One of the great things about ruffles is that you get to decide how you want them to look. You can create non-uniform ruffles by simply lengthening the stitch length on your machine and using a straight stitch. Lengthen the stitch length as long as your machine will allow—this is known as a basting stitch. Ashley shows you how to sew ruffles by sewing a length of basting stitches down the center of a fabric strip and pulling on the bobbin thread to gather the fabric. The ruffle created by stitching down the center of the fabric strip is great to use on home decor projects like pillows, or added to the front of a garment, like a shirt, to add texture. If you would rather attach the ruffle to the lower edge of a garment, like a skirt, simply follow the same instructions and stitch near the edge of the fabric strip.

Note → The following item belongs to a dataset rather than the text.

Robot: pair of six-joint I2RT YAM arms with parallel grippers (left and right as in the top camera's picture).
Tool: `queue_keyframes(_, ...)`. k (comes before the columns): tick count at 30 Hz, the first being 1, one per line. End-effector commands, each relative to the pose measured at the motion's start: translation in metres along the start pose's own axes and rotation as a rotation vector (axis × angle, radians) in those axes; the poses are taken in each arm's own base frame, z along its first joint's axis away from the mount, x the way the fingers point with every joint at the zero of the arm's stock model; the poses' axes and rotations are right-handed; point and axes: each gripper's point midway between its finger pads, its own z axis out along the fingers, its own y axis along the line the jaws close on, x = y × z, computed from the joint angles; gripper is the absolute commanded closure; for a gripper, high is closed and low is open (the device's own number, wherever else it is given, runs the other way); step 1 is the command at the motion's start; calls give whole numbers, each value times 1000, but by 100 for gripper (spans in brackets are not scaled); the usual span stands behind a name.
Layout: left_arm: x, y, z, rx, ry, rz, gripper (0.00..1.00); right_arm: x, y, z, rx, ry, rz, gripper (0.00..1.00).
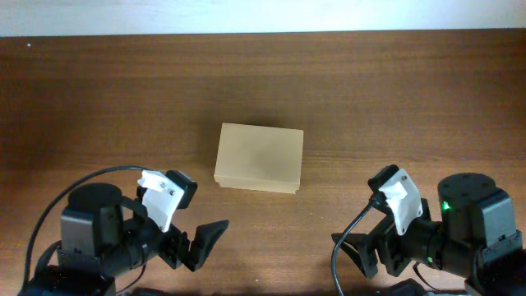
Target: Pack container
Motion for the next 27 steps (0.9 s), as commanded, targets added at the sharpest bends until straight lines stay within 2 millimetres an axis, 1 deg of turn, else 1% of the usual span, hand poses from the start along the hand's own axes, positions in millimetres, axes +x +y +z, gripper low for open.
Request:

Another important tip when learning how to sew ruffles, is to pull carefully on the bobbin thread when creating a ruffle to avoid breaking the thread. Pulling an inch or two at a time and then distributing the bulk of the ruffle down the strip of fabric can help eliminate this problem. If you continue to have thread breakage there is another way you can sew a ruffle detail using thicker thread. Place the thicker thread over the fabric where you want the ruffle to occur, either in the center or along the edge, and then zigzag stitch over the thicker thread. Then, pull on the thicker thread to gather the fabric. If you are creating the ruffle along the center of the fabric strip, stitch the thicker thread onto the wrong side of the fabric strip so it won’t show.
Ruffles can also be made creating equal folds of fabric. Ashley shows you how to sew ruffles that are more uniform without needing a special foot attachment for your machine. A ruffler foot works by creating small, equal folds along a length of fabric. You can create a similar look by measuring, marking and folding your fabric prior to stitching. The smaller the fold the fuller the ruffle will become.